• REQUIRED ACTION
Count how many lines in the data hold "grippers". Only the number.
STORED DATA: Begin
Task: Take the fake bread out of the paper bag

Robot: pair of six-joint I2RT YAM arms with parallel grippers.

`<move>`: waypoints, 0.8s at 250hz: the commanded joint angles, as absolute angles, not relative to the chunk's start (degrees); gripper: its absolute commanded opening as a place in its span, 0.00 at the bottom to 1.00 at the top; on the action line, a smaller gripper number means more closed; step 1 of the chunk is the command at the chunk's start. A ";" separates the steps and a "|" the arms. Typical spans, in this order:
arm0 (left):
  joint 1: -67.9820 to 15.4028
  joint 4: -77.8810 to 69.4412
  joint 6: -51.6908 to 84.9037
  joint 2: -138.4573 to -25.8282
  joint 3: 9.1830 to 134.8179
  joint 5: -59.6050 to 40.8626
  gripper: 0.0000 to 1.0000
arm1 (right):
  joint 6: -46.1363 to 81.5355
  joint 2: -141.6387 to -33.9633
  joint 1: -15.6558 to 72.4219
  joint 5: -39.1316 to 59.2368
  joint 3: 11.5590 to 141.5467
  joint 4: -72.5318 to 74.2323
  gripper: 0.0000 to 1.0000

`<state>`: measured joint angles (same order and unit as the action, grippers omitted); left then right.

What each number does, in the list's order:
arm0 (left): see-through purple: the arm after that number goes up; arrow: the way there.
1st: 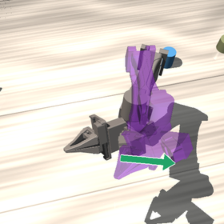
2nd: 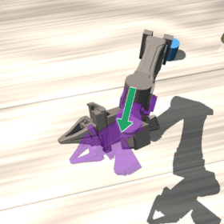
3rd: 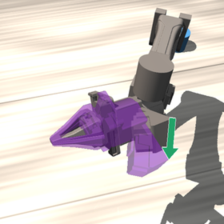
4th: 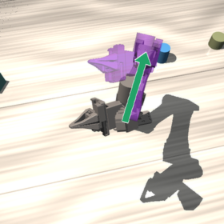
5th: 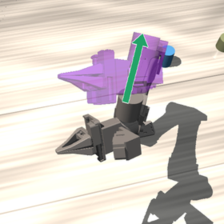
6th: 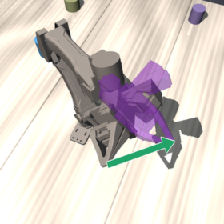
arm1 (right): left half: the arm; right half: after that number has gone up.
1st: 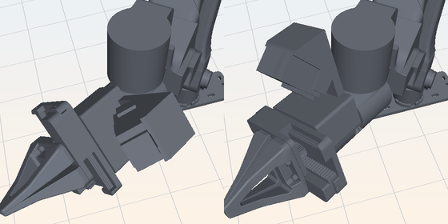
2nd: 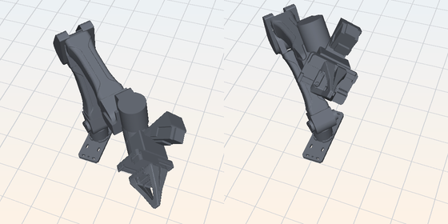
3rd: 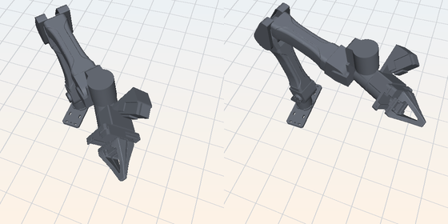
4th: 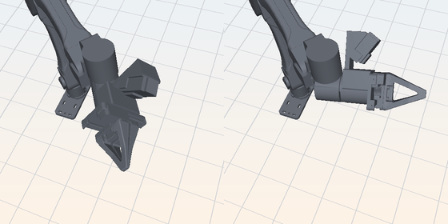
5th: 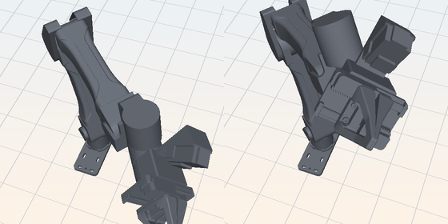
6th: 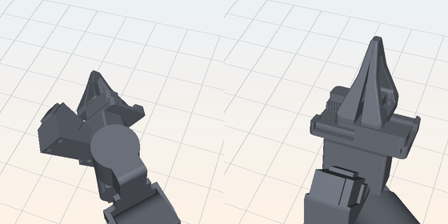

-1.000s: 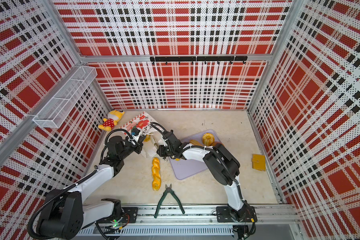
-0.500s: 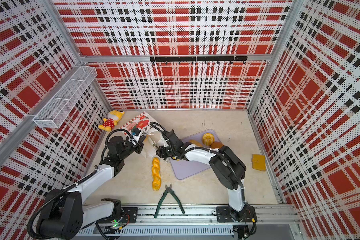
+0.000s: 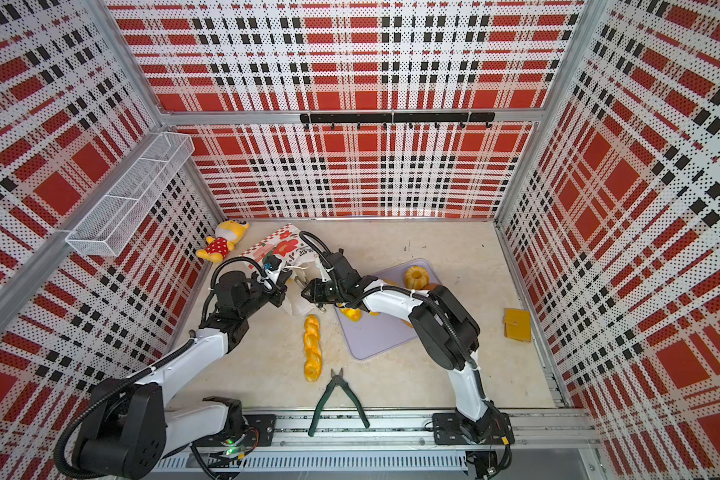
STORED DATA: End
• SOLUTION TO THIS PROBLEM
2